Отряд топтался на месте, бородач бинтовал мне ногу, а вожак с еще парой бойцов шайки рассматривал карту. Я лежал тихо, морщился, но старался не привлекать к себе внимания. Да уж, вот же придумал себе травму, а? Этот эскулап, дернув ногу, заставил ту болеть по-настоящему, теперь я точно стану хромать, не придуриваясь.
Вскоре я начал узнавать места, где совсем недавно был с партизанами. Крутя головой по сторонам, привлек к себе внимание.
– Что, узнаешь место? Здесь тебя били? – тут же спросил вожак, шел-то я рядом с ним.
– Похоже, – кивнул я задумчиво, продолжая осматриваться. – Где-то там вроде как, – указал я влево. Там я бандитов и зарезал. Почему веду прямо туда? Во-первых, хочу, чтобы трупы нашли бандеровцы и решили, что их дозор убили партизаны, а во-вторых, там место хорошее, если наши здесь, то в той низине они смогут ударить удачнее всего. Надеюсь, что второй взвод, за которым посылал Медведев, прибыл и ждет, укрывшись.
– Я отсюда к вам и бежал, – на ухо вожаку, но я расслышал, сказал еще один персонаж. – Вон там наша засидка была, а секрет партизан чуть дальше вправо.
– Командир, тут это, наши… мертвые лежат.
Ага, пришли, стало быть. Теперь не попасть бы под «дружественный» огонь.
Бандеровцы поспешили к трупам. Двое начали шмонать карманы, и тут раздались по очереди два взрыва. Кому-то нехило прилетело, крики, ор, стоны, и сквозь весь этот гам я слышу довольно знакомый голос:
– Тикай влево!
И кинув быстрый взгляд на бандитов, увлеченных сейчас своими проблемами, я бросился наутек. Петляя как заяц, стараясь сбить прицел, слышал шлепки пуль по деревьям в опасной близости от себя, но ни одна не попала в цель. Трудно это, в лесу воевать, столько препятствий, буквально десяток шагов и прямого выстрела уже нет. А сзади разгорелся настоящий бой. Решив, что отбежал достаточно, я остановился и, обернувшись, чуть не поймал приклад в лицо. Оказалось, за мной бежал бандеровец, да так тихо, что я даже не слышал его шагов. Как увернулся, не понимаю.

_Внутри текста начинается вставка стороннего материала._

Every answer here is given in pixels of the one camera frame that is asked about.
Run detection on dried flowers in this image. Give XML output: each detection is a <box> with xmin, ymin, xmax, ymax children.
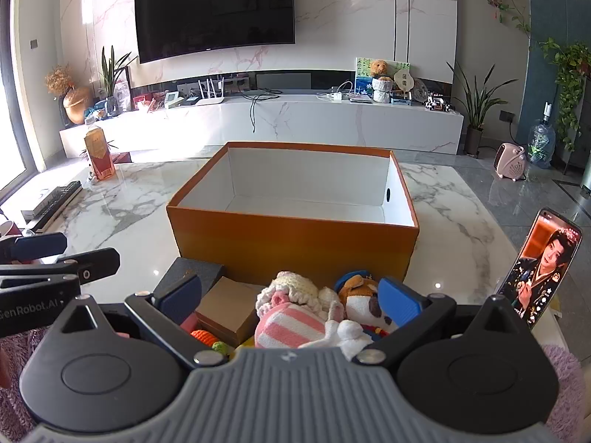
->
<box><xmin>45</xmin><ymin>65</ymin><xmax>77</xmax><ymax>97</ymax></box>

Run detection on black gift box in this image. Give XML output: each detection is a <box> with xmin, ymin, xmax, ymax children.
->
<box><xmin>154</xmin><ymin>257</ymin><xmax>227</xmax><ymax>324</ymax></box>

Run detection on potted orchid plant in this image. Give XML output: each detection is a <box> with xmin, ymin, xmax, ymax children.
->
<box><xmin>95</xmin><ymin>45</ymin><xmax>139</xmax><ymax>114</ymax></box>

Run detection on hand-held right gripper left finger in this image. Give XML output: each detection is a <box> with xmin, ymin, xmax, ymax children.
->
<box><xmin>46</xmin><ymin>271</ymin><xmax>230</xmax><ymax>371</ymax></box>

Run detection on smartphone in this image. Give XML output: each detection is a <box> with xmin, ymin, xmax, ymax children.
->
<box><xmin>496</xmin><ymin>207</ymin><xmax>583</xmax><ymax>330</ymax></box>

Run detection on red carton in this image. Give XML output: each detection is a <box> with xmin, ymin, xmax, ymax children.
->
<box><xmin>84</xmin><ymin>126</ymin><xmax>117</xmax><ymax>181</ymax></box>

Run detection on purple fluffy rug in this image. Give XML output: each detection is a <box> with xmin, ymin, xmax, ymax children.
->
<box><xmin>0</xmin><ymin>332</ymin><xmax>587</xmax><ymax>427</ymax></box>

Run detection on white marble television console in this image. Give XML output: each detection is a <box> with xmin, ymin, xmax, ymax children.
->
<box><xmin>59</xmin><ymin>93</ymin><xmax>465</xmax><ymax>160</ymax></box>

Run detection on pink heater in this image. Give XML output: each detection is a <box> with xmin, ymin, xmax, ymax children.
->
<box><xmin>493</xmin><ymin>142</ymin><xmax>528</xmax><ymax>181</ymax></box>

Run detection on black television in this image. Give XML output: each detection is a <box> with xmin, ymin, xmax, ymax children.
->
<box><xmin>134</xmin><ymin>0</ymin><xmax>296</xmax><ymax>64</ymax></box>

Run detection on white plush with pink stripes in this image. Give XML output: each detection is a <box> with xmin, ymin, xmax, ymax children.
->
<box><xmin>254</xmin><ymin>302</ymin><xmax>376</xmax><ymax>350</ymax></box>

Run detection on white and pink crochet bag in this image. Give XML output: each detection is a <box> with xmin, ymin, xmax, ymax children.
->
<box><xmin>255</xmin><ymin>270</ymin><xmax>345</xmax><ymax>321</ymax></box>

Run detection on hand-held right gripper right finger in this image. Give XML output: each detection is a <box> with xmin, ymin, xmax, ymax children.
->
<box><xmin>352</xmin><ymin>276</ymin><xmax>541</xmax><ymax>365</ymax></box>

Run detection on green painting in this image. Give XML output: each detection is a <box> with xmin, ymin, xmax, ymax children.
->
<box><xmin>355</xmin><ymin>56</ymin><xmax>411</xmax><ymax>97</ymax></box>

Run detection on orange crochet fruit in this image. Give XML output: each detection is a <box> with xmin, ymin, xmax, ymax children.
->
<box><xmin>189</xmin><ymin>327</ymin><xmax>230</xmax><ymax>356</ymax></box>

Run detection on round wooden ornament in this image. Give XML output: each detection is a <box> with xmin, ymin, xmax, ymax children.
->
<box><xmin>392</xmin><ymin>70</ymin><xmax>414</xmax><ymax>102</ymax></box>

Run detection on orange cardboard box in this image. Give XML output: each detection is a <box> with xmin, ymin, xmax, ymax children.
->
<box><xmin>166</xmin><ymin>142</ymin><xmax>420</xmax><ymax>287</ymax></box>

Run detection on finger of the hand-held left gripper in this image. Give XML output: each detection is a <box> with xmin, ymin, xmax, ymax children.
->
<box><xmin>0</xmin><ymin>233</ymin><xmax>69</xmax><ymax>265</ymax></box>
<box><xmin>0</xmin><ymin>247</ymin><xmax>122</xmax><ymax>292</ymax></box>

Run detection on white router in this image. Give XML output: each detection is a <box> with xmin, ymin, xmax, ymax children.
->
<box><xmin>198</xmin><ymin>78</ymin><xmax>227</xmax><ymax>106</ymax></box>

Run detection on black cable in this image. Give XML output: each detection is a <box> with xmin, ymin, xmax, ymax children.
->
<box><xmin>248</xmin><ymin>92</ymin><xmax>281</xmax><ymax>135</ymax></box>

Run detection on small brown cardboard box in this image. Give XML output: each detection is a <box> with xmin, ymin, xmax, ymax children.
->
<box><xmin>194</xmin><ymin>277</ymin><xmax>264</xmax><ymax>349</ymax></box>

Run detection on tall potted plant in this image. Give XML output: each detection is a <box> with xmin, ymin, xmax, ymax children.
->
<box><xmin>445</xmin><ymin>61</ymin><xmax>520</xmax><ymax>157</ymax></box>

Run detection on green trailing vine plant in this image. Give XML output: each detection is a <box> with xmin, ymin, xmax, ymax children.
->
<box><xmin>538</xmin><ymin>37</ymin><xmax>591</xmax><ymax>153</ymax></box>

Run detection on black remote control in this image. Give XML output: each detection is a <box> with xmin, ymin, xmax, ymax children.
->
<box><xmin>34</xmin><ymin>181</ymin><xmax>84</xmax><ymax>231</ymax></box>

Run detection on golden vase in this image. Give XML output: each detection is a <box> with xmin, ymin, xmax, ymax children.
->
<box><xmin>62</xmin><ymin>85</ymin><xmax>93</xmax><ymax>125</ymax></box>

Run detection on white flat box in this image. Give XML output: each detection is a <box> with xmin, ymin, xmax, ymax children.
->
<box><xmin>21</xmin><ymin>187</ymin><xmax>58</xmax><ymax>220</ymax></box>

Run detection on brown sailor dog plush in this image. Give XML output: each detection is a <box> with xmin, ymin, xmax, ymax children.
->
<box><xmin>333</xmin><ymin>274</ymin><xmax>398</xmax><ymax>333</ymax></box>

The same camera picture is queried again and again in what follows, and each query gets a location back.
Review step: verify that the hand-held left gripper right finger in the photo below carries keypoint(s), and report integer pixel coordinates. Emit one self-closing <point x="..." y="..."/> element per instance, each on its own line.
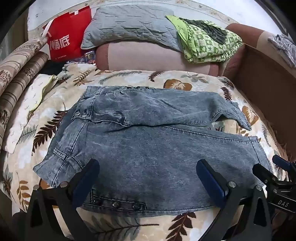
<point x="210" y="180"/>

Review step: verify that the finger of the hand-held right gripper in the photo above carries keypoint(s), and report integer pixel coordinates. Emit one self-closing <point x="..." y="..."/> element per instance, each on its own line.
<point x="263" y="172"/>
<point x="279" y="161"/>

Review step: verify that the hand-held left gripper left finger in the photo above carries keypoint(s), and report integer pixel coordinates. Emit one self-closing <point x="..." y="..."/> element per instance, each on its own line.
<point x="85" y="183"/>

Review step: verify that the blue denim pants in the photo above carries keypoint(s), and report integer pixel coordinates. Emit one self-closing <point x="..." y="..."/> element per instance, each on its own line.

– Ну, сучонок, хана тебе! – промахнувшийся прикладом бандит перехватил винтовку, как положено, и даже вскинул ее к плечу, но меня на траектории выстрела уже не было.
Подхватив небольшую корягу, сучковатую сосновую ветку, я поднырнул под ствол винтовки и ткнул ей в лицо врага. Тот мгновенно вскинул одну руку к лицу, но второй продолжал удерживать винтовку, не выронил, гад. Но мне было необходимо только отвлечь его. На поясе бандеровца, кстати, очень худого и низкорослого, буквально на полголовы выше меня, висели ножны. А в ножнах был огромный тесак, рукоять которого неудобно легла мне в руку. Нож оказался излишне большим и толстую рукоять пришлось обхватить обеими руками. Дернув что есть силы, высвободил лезвие из ножен и не давая времени бандиту понять хоть что-то, быстро направил острие ему в живот. Острейшая сталь клинка легко вспорола форму националиста и ушла наполовину внутрь тела. Бандит охнул, выпустил наконец винтовку из правой руки и попытался схватить то ли нож, то ли мою руку. Но я не ждал его ответа, а постарался тут же вытащить нож из раны. Удалось опередить врага буквально на секунду. Тот, прижав одну руку к ране, попытался поймать меня свободной рукой. Полоснув со всей силы по запястью, я заставил его взвыть и упасть на землю. Я же тем временем подхватил его винтовку, наша, «мосинка». Направив ствол на врага, уже давил на тугой спуск, как остановился. Нашим наверняка нужен «язык», а этот хоть и ранен, но думаю, выживет, если помощь оказать. Но надо как-то его скрутить, а рисковать не хочется. В стороне низины, где произошла стычка бандитов с партизанами Медведева, в ход шли гранаты, разорвались уже как минимум четыре за какую-то минуту. Хрен с ним, никуда не денется, надо отбежать еще.